To do:
If the records below hold pictures, omit them, and print exactly the lines from the first line through the line containing "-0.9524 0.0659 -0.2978", inclusive.

(Beginning of Given data)

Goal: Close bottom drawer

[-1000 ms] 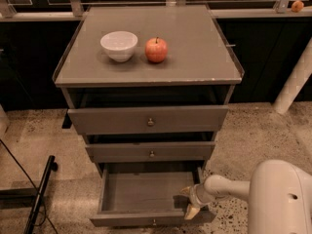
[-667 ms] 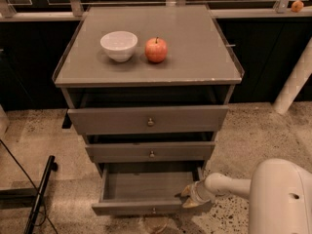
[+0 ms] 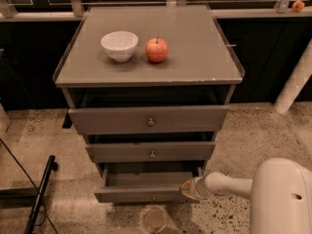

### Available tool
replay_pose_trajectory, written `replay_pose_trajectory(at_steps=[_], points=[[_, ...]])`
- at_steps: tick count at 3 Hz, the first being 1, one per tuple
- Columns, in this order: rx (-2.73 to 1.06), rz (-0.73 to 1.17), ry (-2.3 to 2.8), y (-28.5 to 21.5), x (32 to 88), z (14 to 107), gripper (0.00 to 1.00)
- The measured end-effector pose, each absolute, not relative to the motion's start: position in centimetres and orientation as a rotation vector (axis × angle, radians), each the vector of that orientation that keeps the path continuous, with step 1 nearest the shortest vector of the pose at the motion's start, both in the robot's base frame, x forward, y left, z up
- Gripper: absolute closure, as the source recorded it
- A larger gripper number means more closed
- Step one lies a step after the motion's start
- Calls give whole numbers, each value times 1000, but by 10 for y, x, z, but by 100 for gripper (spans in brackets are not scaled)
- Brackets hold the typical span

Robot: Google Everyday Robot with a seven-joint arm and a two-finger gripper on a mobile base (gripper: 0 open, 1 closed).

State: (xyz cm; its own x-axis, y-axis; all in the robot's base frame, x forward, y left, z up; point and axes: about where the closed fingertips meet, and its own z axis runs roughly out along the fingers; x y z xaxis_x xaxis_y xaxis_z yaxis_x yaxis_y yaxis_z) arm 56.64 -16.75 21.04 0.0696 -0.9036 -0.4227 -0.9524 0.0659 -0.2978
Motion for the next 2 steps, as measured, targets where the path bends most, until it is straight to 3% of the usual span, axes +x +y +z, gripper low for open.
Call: replay_pose_trajectory(at_steps=[2], points=[[-1722, 70, 1871, -176, 573, 215, 100]])
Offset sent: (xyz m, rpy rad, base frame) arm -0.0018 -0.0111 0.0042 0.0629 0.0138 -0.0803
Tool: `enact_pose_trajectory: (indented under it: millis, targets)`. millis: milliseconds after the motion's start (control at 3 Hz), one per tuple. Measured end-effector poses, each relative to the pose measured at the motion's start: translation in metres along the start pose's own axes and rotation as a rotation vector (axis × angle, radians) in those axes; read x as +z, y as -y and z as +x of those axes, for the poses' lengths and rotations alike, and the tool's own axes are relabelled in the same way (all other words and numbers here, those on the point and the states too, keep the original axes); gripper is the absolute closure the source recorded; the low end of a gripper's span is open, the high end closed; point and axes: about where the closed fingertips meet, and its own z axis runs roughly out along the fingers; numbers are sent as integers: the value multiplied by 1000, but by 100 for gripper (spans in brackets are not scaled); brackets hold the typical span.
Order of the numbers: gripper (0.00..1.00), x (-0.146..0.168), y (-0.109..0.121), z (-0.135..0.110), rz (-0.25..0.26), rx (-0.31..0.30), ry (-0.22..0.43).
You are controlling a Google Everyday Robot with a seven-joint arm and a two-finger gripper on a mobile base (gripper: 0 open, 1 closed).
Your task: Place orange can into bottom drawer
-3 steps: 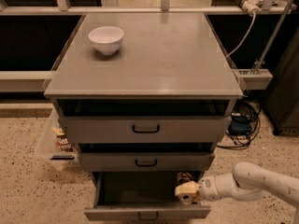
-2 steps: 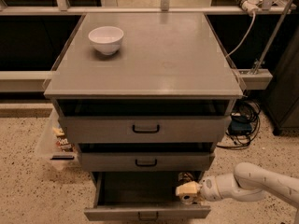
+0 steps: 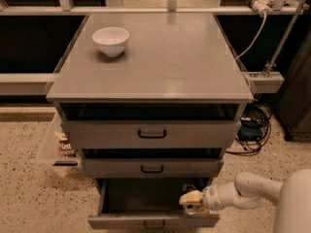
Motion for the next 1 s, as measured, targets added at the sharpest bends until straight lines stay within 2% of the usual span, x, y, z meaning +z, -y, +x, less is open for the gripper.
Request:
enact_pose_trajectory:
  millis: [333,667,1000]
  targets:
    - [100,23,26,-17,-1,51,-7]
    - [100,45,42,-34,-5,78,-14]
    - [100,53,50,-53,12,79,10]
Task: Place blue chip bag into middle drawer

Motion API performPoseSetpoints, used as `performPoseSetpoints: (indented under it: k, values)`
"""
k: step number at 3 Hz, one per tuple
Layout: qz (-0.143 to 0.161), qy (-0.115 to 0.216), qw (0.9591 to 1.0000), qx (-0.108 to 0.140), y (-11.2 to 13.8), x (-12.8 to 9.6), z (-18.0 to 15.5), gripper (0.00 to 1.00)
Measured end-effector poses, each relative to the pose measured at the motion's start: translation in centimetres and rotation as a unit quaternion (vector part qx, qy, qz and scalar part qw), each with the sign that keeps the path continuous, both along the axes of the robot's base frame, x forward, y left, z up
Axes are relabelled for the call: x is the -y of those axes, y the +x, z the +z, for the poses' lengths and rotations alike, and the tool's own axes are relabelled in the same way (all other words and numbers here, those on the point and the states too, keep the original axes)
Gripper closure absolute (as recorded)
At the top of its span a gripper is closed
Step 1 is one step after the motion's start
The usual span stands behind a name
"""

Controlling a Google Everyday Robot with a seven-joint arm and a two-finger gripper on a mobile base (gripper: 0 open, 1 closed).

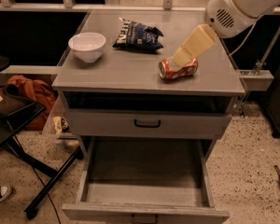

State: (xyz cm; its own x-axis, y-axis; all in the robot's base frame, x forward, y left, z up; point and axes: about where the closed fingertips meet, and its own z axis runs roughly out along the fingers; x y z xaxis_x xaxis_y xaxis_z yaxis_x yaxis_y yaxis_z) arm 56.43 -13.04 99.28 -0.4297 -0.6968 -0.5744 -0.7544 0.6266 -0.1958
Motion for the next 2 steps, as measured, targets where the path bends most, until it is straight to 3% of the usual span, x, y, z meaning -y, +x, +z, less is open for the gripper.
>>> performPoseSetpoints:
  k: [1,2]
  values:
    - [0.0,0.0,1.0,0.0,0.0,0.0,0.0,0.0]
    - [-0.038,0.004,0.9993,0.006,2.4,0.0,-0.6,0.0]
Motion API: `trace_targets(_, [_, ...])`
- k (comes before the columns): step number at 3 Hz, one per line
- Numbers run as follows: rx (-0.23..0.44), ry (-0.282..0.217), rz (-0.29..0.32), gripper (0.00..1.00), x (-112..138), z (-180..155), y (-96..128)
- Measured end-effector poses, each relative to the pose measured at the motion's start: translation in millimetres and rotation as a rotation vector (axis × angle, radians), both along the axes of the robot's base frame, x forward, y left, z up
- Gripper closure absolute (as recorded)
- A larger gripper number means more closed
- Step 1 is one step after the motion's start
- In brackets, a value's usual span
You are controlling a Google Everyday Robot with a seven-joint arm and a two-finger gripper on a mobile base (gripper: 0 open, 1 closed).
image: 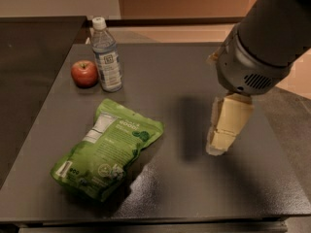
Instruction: Pick green rice chip bag
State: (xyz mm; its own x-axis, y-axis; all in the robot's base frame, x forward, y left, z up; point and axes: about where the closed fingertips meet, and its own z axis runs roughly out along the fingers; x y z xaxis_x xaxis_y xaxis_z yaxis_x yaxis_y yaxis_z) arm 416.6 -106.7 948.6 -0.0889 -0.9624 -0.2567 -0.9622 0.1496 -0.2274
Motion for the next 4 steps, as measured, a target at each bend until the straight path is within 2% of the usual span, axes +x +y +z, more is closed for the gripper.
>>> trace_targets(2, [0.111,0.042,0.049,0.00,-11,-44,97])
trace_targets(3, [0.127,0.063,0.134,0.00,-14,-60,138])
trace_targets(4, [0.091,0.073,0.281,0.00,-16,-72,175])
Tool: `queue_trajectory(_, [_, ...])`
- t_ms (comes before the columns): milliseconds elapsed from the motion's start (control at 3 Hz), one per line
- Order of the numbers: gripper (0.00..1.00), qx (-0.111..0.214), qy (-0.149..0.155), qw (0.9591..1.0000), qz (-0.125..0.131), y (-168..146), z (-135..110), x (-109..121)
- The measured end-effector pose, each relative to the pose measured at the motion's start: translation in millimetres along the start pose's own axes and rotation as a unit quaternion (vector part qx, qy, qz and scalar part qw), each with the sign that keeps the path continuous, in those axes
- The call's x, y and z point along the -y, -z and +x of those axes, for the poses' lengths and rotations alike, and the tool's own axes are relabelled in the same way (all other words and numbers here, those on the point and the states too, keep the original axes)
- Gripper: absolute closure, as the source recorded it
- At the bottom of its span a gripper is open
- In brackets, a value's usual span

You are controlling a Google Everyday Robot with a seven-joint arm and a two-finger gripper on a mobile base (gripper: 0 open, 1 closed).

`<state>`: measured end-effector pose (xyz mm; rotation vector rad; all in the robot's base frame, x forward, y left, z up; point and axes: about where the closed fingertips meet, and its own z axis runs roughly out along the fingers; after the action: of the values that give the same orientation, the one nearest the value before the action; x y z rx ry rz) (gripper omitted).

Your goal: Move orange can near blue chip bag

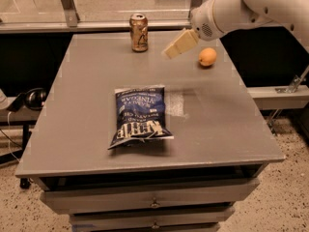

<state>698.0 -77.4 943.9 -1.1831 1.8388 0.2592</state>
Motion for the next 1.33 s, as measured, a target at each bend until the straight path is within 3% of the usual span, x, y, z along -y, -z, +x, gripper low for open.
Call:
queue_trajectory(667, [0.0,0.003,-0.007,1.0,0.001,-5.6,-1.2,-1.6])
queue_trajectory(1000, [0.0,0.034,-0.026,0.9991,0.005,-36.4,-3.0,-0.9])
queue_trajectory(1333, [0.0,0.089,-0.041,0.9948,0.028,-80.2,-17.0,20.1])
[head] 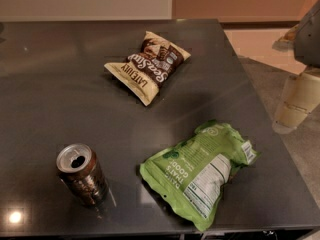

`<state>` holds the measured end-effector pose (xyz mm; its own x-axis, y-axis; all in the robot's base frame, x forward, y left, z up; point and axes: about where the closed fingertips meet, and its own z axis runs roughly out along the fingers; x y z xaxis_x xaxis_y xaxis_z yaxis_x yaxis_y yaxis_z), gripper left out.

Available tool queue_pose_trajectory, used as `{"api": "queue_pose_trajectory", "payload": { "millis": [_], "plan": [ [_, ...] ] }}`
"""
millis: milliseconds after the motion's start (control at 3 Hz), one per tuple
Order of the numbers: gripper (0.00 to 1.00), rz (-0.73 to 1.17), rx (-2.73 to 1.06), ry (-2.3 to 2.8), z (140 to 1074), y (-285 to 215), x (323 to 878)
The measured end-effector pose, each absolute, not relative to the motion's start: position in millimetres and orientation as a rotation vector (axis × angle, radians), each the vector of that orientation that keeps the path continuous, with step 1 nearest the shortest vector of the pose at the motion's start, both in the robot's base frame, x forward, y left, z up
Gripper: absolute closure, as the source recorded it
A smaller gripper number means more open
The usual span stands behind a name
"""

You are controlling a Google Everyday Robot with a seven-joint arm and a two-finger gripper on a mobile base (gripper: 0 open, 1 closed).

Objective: Pick orange can

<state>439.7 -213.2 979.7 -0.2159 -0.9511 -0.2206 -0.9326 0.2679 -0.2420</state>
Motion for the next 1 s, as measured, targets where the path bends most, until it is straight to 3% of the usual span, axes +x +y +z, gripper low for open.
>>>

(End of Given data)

Output of the task:
Goal: Close bottom drawer

[-1000 ms] 
[-667 ms] 
[+0 ms] 

### Available tool
replay_pose_trajectory, written `replay_pose_trajectory(at_steps=[_], points=[[_, ...]])`
- at_steps: tick count at 3 Hz, the first being 1, one per tuple
- Columns, in this order: rx (-2.73 to 1.06), rz (-0.73 to 1.17), ry (-2.3 to 2.8), y (-28.5 to 21.5), x (32 to 88), z (14 to 107), gripper (0.00 to 1.00)
- The measured end-effector pose, each absolute, not relative to the motion's start: position in centimetres and orientation as a rotation vector (axis × angle, radians), each the vector of that orientation that keeps the path continuous, with step 1 nearest the shortest vector of the pose at the motion's start, both in the robot's base frame, x forward, y left, z up
- Gripper: absolute closure, as the source recorded it
- A larger gripper number means more closed
- Step one lies a step after the motion's start
- Calls give whole numbers, each value times 1000, but by 10 for y, x, z, but by 100 for gripper (spans in brackets are not scaled)
- Brackets hold the typical span

Robot: Google Everyday Robot with a seven-joint arm and a two-finger gripper on a mobile base (gripper: 0 open, 1 closed).

State: (xyz cm; its own x-axis, y-axis; all in the robot's base frame, x forward, y left, z up; point and axes: about where the closed fingertips meet, and its own z axis runs roughly out along the fingers; x y z xaxis_x xaxis_y xaxis_z yaxis_x yaxis_y yaxis_z) arm 56.64 -16.75 21.04 0.0696 -0.9036 -0.4227 -0.9524 0.0659 -0.2978

Work on this exercise is finished, so nothing remains.